A comparison of pharyngeal mucosal pressure and airway sealing pressure with the laryngeal mask airway in anesthetized adult patients

被引:48
作者
Brimacombe, J [1 ]
Keller, C
机构
[1] Univ Queensland, Cairns Base Hosp, Dept Anaesthesia & Intens Care Med, Cairns 4870, Australia
[2] Leopold Franzens Univ, Dept Anaesthesia & Intens Care Med, Innsbruck, Austria
关键词
D O I
10.1097/00000539-199812000-00032
中图分类号
R614 [麻醉学];
学科分类号
100217 ;
摘要
We measured pharyngeal mucosal pressures at six different locations on the laryngeal mask airway (LMA) and tested the hypothesis that the efficacy of the seal is not related to pharyngeal mucosal pressure.
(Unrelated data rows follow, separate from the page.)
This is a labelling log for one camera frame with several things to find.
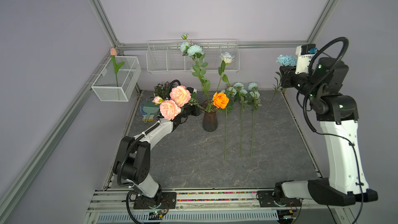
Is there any small blue carnation stem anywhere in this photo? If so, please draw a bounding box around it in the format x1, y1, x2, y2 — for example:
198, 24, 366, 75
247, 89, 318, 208
268, 55, 297, 107

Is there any teal rose branch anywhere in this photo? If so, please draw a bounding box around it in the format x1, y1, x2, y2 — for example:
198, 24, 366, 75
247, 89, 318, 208
248, 82, 261, 159
224, 85, 236, 162
233, 82, 248, 158

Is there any dark ribbed glass vase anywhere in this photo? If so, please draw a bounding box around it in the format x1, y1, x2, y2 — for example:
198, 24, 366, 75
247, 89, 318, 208
202, 104, 218, 132

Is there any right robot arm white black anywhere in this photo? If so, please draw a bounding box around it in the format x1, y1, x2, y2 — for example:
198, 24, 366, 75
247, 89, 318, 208
275, 57, 378, 206

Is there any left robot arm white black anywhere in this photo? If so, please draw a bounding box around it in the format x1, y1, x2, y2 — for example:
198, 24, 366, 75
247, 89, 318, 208
113, 105, 201, 207

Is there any white rose stem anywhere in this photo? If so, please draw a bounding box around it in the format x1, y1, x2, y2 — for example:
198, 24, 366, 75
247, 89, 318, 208
216, 52, 235, 91

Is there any orange rose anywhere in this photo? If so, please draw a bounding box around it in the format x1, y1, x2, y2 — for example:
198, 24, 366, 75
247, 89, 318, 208
212, 92, 229, 110

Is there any teal rose branch remaining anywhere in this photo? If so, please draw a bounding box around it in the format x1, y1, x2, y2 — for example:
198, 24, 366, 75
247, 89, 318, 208
179, 33, 210, 102

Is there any pink rose branch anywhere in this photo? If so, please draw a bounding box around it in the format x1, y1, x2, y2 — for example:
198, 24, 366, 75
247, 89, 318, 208
152, 85, 201, 121

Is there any potted green plant white pot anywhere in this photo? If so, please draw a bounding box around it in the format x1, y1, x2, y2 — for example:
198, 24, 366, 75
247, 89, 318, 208
154, 82, 174, 100

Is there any blue green hand fan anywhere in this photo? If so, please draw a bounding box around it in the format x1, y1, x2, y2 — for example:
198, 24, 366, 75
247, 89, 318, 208
141, 101, 159, 122

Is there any white vent grille strip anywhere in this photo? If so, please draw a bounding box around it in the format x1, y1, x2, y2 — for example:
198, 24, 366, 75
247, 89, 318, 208
96, 210, 279, 224

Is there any pink tulip bud stem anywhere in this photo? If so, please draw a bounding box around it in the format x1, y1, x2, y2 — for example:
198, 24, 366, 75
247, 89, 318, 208
110, 48, 125, 87

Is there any white mesh side basket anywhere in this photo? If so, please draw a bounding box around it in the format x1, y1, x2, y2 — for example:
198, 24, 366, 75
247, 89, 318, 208
91, 56, 142, 102

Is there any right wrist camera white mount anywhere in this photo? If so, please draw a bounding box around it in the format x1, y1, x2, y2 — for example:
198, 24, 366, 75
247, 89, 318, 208
295, 44, 317, 74

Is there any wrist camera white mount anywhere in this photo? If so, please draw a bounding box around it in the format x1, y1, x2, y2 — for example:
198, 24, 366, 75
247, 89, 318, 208
295, 44, 317, 74
186, 87, 197, 100

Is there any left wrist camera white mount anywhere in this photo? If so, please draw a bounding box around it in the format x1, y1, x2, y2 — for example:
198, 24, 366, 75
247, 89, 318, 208
186, 87, 197, 100

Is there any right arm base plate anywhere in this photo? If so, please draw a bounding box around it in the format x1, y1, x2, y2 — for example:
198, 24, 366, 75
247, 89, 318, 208
256, 190, 302, 208

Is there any white wire wall basket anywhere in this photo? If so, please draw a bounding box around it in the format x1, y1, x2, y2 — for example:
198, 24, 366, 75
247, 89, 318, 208
146, 39, 240, 73

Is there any aluminium front rail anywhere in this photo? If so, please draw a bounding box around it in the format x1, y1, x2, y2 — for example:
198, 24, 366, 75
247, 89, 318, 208
86, 188, 327, 214

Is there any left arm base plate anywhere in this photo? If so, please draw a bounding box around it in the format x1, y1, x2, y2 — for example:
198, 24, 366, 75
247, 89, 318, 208
133, 191, 177, 209

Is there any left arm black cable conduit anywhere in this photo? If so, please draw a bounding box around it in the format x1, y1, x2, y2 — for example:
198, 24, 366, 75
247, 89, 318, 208
116, 124, 156, 187
Twenty anesthetized, paralyzed adult patients were studied. Microchip sensors were attached to the size 5 LMA at locations corresponding to the lateral and posterior pharynx, the hypopharynx, the pyriform fossa, the base of tongue, and the oropharynx. Mucosal pressures and airway sealing pressures were recorded during inflation of the cuff from 0 to 40 mL in 10-mL increments. The highest mean mucosal pressure was in the oropharynx (26 cm H2O), and the lowest was in the posterior pharynx (2 cm H2O). Mucosal pressures increased with increasing intracuff pressure and cuff volume, but the rate of increase varied among locations. Airway sealing pressure increased with increasing intracuff volume from 0 to 10 mL (P < 0.0001) and 10 to 20 mL (P = 0.0001), was unchanged from 20 to 30 mL, and decreased from 30 to 40 mL (P = 0.005). The airway sealing pressure was higher than pharyngeal mucosal pressure until the intracuff volume was greater than or equal to 30 mL. There was no correlation between mucosal pressures and airway sealing pressure at any location. We conclude that the efficacy of the seal is not related to pharyngeal mucosal pressure. Pharyngeal mucosal pressures are generally lower than those considered safe for the tracheal mucosa during prolonged intubation. Implications: We measured pharyngeal mucosal pressures at six different locations on the laryngeal mask airway and showed that the efficacy of the seal is not related to pharyngeal mucosal pressure. Pharyngeal mucosal pressures are generally lower than those considered safe for the tracheal mucosa during prolonged intubation.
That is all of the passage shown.